The investigators conducted a prospective, double-blind, multicenter, randomized, controlled trial involving adults who were scheduled for elective cardiac surgery requiring cardiopulmonary bypass under total anesthesia with intravenous propofol. The trial compared upper-limb RIPC with a sham intervention. The primary endpoint was a composite of death, myocardial infarction, stroke, or acute renal failure up to the time of hospital discharge. Secondary endpoints included the occurrence of any individual component of the primary endpoint by day 90.

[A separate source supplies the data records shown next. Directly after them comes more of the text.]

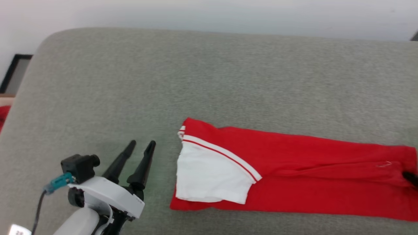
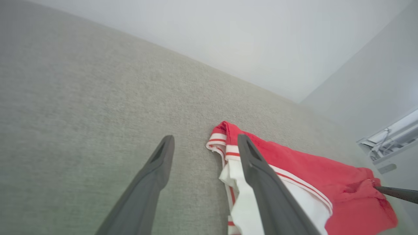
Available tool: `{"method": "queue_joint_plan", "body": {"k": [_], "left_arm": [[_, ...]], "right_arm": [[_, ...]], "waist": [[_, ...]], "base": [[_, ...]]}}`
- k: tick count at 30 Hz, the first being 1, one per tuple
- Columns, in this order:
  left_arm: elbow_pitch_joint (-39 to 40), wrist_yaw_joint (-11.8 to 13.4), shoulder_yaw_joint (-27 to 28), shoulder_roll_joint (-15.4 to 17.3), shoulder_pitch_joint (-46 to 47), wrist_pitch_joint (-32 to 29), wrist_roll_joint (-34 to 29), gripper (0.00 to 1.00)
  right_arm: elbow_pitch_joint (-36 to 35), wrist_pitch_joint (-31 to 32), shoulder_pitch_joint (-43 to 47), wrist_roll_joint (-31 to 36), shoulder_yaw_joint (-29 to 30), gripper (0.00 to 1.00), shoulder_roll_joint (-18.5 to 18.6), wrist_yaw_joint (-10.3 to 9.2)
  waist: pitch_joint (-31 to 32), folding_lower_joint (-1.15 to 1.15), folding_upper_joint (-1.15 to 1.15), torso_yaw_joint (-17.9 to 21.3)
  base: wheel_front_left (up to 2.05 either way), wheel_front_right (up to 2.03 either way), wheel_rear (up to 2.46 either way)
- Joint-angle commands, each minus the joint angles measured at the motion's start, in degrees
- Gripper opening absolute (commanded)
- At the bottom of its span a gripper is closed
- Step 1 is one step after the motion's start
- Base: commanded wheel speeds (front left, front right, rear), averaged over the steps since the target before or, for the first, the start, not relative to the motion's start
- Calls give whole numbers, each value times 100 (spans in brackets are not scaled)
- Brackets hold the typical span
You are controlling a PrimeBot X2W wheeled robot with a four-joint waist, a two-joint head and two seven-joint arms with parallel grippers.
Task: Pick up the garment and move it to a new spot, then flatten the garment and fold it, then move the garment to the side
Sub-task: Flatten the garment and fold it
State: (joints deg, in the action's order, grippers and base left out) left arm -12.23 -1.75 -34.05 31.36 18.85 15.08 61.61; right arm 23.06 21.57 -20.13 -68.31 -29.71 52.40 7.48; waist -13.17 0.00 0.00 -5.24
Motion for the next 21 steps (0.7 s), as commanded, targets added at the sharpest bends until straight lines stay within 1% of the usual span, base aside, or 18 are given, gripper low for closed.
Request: {"method": "queue_joint_plan", "body": {"k": [1,3,6,10,14,15,19,20,21], "left_arm": [[4,26,82,-29,-34,4,-165,100],[-30,94,434,-274,-240,3,-821,100],[-14,125,928,-607,-434,4,-1708,100],[85,113,1571,-1039,-653,5,-2697,100],[187,-6,2101,-1456,-809,4,-3413,100],[161,-64,2212,-1581,-854,3,-3494,100],[-55,-277,2500,-1849,-846,5,-3817,100],[-112,-324,2551,-1901,-831,5,-3889,100],[-147,-355,2612,-1960,-806,5,-3951,100]], "right_arm": [[13,24,83,-46,51,100,32,2],[60,180,132,-114,63,100,39,2],[160,506,158,-200,54,100,7,2],[238,1005,108,-256,-17,100,-144,4],[282,1556,85,-254,-113,100,-353,18],[307,1666,84,-236,-118,100,-399,18],[376,2044,109,-58,-202,100,-590,19],[408,2078,112,-26,-185,89,-646,19],[429,2089,94,12,-173,46,-697,19]], "waist": [[-38,0,0,-154],[-39,0,0,-242],[-34,0,0,-335],[-13,0,0,-398],[3,0,0,-419],[0,0,0,-421],[-55,0,0,-411],[-76,0,0,-405],[-101,0,0,-400]], "base": [[0,0,0],[0,0,0],[0,0,0],[0,0,0],[0,0,0],[0,0,0],[0,0,0],[0,0,0],[0,0,0]]}}
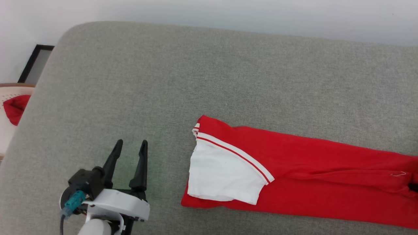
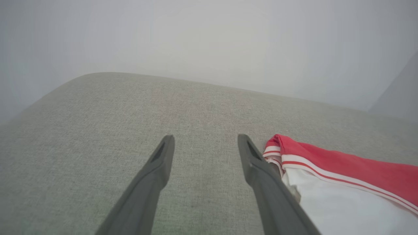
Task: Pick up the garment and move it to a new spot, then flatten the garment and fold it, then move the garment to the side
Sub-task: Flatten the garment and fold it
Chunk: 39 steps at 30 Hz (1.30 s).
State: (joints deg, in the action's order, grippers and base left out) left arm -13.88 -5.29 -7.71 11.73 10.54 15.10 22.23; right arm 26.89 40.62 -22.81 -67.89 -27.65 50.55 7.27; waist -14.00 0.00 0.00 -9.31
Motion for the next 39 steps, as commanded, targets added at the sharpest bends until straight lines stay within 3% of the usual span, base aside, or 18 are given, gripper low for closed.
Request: {"method": "queue_joint_plan", "body": {"k": [1,2,5,10,19,29,34,39], "left_arm": [[-17,-38,43,-42,49,3,-55,100],[-59,-74,91,-75,63,2,-113,100],[-131,-137,229,-159,85,2,-249,100],[-186,-186,449,-168,43,2,-462,100],[-44,-226,896,-196,-139,2,-587,100],[100,-222,945,-158,-58,2,-648,100],[81,-223,885,-188,-36,2,-655,100],[72,-223,906,-234,-147,1,-580,100]], "right_arm": [[70,176,333,26,-355,24,-563,39],[101,139,314,72,-312,0,-619,39],[169,14,268,126,-149,0,-778,37],[332,-314,135,231,300,0,-724,11],[662,-1118,-51,337,1284,0,-403,17],[1647,-1553,-294,390,2242,0,27,19],[1282,-1434,-253,503,2136,0,-147,19],[1,-1332,214,422,2009,0,-386,20]], "waist": [[-42,0,0,19],[-54,0,0,26],[-77,0,0,73],[-44,0,0,228],[-57,0,0,626],[-267,0,0,904],[-230,0,0,960],[-79,0,0,951]], "base": [[0,0,0],[0,0,0],[0,0,0],[0,0,0],[0,0,0],[0,0,0],[0,0,0],[0,0,0]]}}
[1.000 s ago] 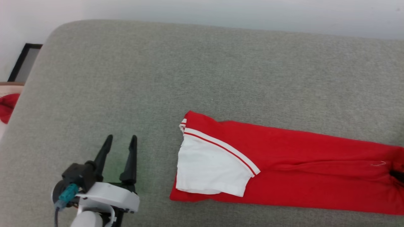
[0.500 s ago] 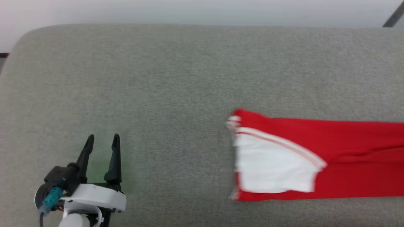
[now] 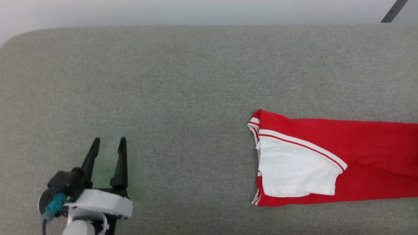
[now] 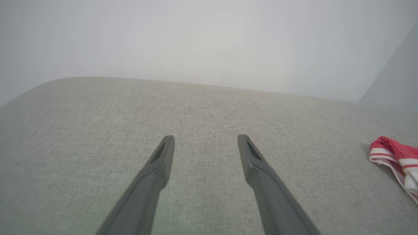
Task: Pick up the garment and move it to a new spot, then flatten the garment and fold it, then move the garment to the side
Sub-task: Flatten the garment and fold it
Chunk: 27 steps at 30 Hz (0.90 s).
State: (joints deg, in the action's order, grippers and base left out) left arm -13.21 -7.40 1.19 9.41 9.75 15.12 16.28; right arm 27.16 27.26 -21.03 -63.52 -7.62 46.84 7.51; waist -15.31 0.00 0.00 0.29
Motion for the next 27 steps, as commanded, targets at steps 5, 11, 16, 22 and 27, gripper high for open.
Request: {"method": "queue_joint_plan", "body": {"k": [5,11,16,22,27], "left_arm": [[39,-12,46,-97,-187,-1,68,100],[30,-12,-27,-177,-145,-1,118,100],[38,-13,-72,-267,-85,-1,129,100],[54,-13,-54,-370,-107,-1,242,100],[4,-13,-107,-430,-49,-1,337,100]], "right_arm": [[-1637,292,455,-36,-233,0,-320,-3],[-3138,853,440,123,-737,0,-890,-3],[-3602,1147,275,393,-1097,0,-1305,-3],[-3551,1337,10,1016,-1504,0,-1711,-3],[-3122,1247,-128,1422,-1806,0,-1829,-3]], "waist": [[156,0,0,-70],[166,0,0,-290],[113,0,0,-494],[-4,0,0,-760],[-90,0,0,-924]], "base": [[0,0,0],[0,0,0],[0,0,0],[0,0,0],[0,0,0]]}}
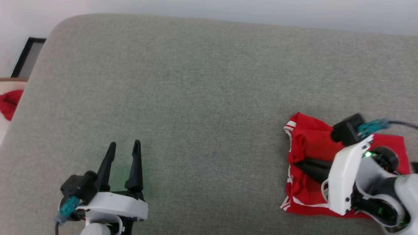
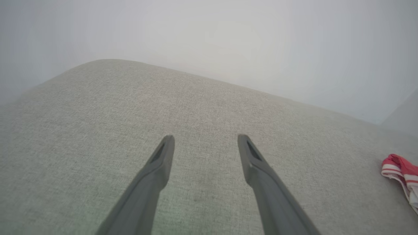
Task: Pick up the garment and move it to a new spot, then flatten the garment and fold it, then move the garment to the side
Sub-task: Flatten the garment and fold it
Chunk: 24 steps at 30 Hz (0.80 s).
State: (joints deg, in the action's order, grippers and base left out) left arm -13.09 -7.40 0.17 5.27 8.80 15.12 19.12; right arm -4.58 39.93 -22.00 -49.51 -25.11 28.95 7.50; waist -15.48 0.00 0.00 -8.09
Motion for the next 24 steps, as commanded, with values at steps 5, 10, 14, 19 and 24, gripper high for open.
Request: {"method": "queue_joint_plan", "body": {"k": [5,10,14,19,24], "left_arm": [[-103,-13,-64,-2,98,-1,73,100],[-188,-13,-113,67,81,-1,86,100],[-244,-13,-179,159,48,-1,116,100],[-342,-13,-349,283,58,-1,173,100],[-502,-13,-554,378,69,-1,280,100]], "right_arm": [[477,-204,-135,145,-309,0,-118,-2],[706,-451,-241,-32,-395,85,-227,-2],[752,-642,-323,-241,-378,100,-154,-2],[808,-1027,-326,-580,-313,100,31,-2],[1239,-1827,-309,-546,-258,100,274,-2]], "waist": [[-95,0,0,-113],[47,0,0,46],[249,0,0,246],[502,0,0,482],[689,0,0,708]], "base": [[0,0,0],[0,0,0],[0,0,0],[0,0,0],[0,0,0]]}}
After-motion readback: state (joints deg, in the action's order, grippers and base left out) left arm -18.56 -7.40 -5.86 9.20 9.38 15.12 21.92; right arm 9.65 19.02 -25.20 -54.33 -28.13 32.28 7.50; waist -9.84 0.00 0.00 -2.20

A total of 1,403 patients underwent randomization. The full analysis set comprised 1,385 patients (692 in the RIPC group and 693 in the sham-RIPC group). There was no significant between-group difference in the rate of the composite primary endpoint (99 patients [14.3%] in the RIPC group and 101 [14.6%] in the sham-RIPC group, p = 0.89), or of any of the individual components: death (9 patients [1.3%] and 4 [0.6%], respectively; p = 0.21), myocardial infarction (47 [6.8%] and 63 [9.1%], p = 0.12), stroke (14 [2.0%] and 15 [2.2%], p = 0.79), and acute renal failure (42 [6.1%] and 35 [5.1%], p = 0.45). The results were similar in the per-protocol analysis. No treatment effect was found in any subgroup analysis. No significant differences between the RIPC group and the sham-RIPC group were seen in the level of troponin release, the duration of mechanical ventilation, the length of stay in the intensive care unit or the hospital, new onset of atrial fibrillation, and the incidence of postoperative delirium. No RIPC-related adverse events were observed.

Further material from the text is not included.